Solved: MERGED TWO FILES BUT THE NEW FILE OMTING MANY OBSERVATIONS

wagdy · Posted 11-23-2018 11:18 AM

NO CONTRY 1 & CONTRY 4 IN DATA YAYA ??

MERGED TWO FILES BUT THE NEW FILE OMTING MANY OBSERVATIONS

8 LIBNAME XXX 'c:\users\wagdy';

NOTE: Libref XXX was successfully assigned as follows:

Engine: V9

Physical Name: c:\users\wagdy

129 DATA XXX.YAYA;

130 MERGE XXX.orignal4 XXX.KARIMI2; BY SS_; RUN;

NOTE: There were 856 observations read from the data set XXX.ORIGNAL4.

NOTE: There were 388 observations read from the data set XXX.KARIMI2.

NOTE: The data set XXX.YAYA has 857 observations and 402 variables.

NOTE: DATA statement used (Total process time):

real time 0.06 seconds

cpu time 0.03 seconds

WHEY THE TOTAL IN XXX.YAYA IS 857 NOT 1244? REGARDS. WAGDY

mkeintz · Posted 11-23-2018 01:22 PM

As @Tom suggests, you appear to want to interleave records from 2 data sets instead of match-merging them.

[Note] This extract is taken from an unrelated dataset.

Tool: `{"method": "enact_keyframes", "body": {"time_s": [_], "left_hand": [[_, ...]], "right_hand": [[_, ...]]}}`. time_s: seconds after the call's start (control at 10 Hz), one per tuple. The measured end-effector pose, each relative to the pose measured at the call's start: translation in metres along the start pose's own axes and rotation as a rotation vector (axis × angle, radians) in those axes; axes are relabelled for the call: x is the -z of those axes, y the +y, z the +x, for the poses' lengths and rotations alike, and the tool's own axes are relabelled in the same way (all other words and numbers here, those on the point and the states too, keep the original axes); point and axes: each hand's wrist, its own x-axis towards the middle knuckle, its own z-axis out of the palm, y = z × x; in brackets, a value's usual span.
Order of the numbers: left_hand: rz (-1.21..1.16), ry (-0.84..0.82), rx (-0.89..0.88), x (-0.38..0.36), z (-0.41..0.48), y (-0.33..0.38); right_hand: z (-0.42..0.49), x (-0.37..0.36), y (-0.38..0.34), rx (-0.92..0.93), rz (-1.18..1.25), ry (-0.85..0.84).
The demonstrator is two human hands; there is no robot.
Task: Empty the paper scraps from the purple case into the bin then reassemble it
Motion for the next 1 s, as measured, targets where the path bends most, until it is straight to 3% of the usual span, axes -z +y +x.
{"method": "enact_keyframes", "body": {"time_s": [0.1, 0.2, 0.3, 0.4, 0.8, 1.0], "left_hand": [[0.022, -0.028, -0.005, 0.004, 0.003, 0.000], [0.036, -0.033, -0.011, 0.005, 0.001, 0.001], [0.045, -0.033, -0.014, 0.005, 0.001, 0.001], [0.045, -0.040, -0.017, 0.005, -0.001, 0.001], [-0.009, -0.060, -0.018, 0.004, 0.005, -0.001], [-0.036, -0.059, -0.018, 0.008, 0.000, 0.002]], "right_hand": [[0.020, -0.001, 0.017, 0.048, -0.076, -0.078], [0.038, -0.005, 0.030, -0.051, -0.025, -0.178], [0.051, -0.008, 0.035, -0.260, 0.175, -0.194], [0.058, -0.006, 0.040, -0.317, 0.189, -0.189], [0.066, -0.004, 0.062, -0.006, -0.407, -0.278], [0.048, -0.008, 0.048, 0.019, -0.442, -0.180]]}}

I.e. you want the analog of the second program below:

data mostrecent_asof_2018OCT;
  merge mostrecent_asof_2018SEP  updates_for_2018OCT;
  by id;
run;


** versus **;
data complete_history_through_2018OCT;
  set complete_history_through_2018SEP upodates_for_2018OCT;
  by id;
run;

The first program REPLACES data in mostrecent_asof_2018SEP (the "old master") with matching observations in updates_for_2018OCT (the "update data set"), and only increases the number of obs in the resulting dataset for (1) records in the update data set having id's absent from the old master, and (2) instances in which a given ID has more records in the update data set than in the old master. BTW, condition (2) is usually a reason why you would only want to use this approach when there is never more than one record per BY-variable (or per list of BY variables) in both data sets.

The second program INTERLEAVES observations, your apparent goal. So the new number of observations exactly equals the sum of the number of obs in the incoming data sets.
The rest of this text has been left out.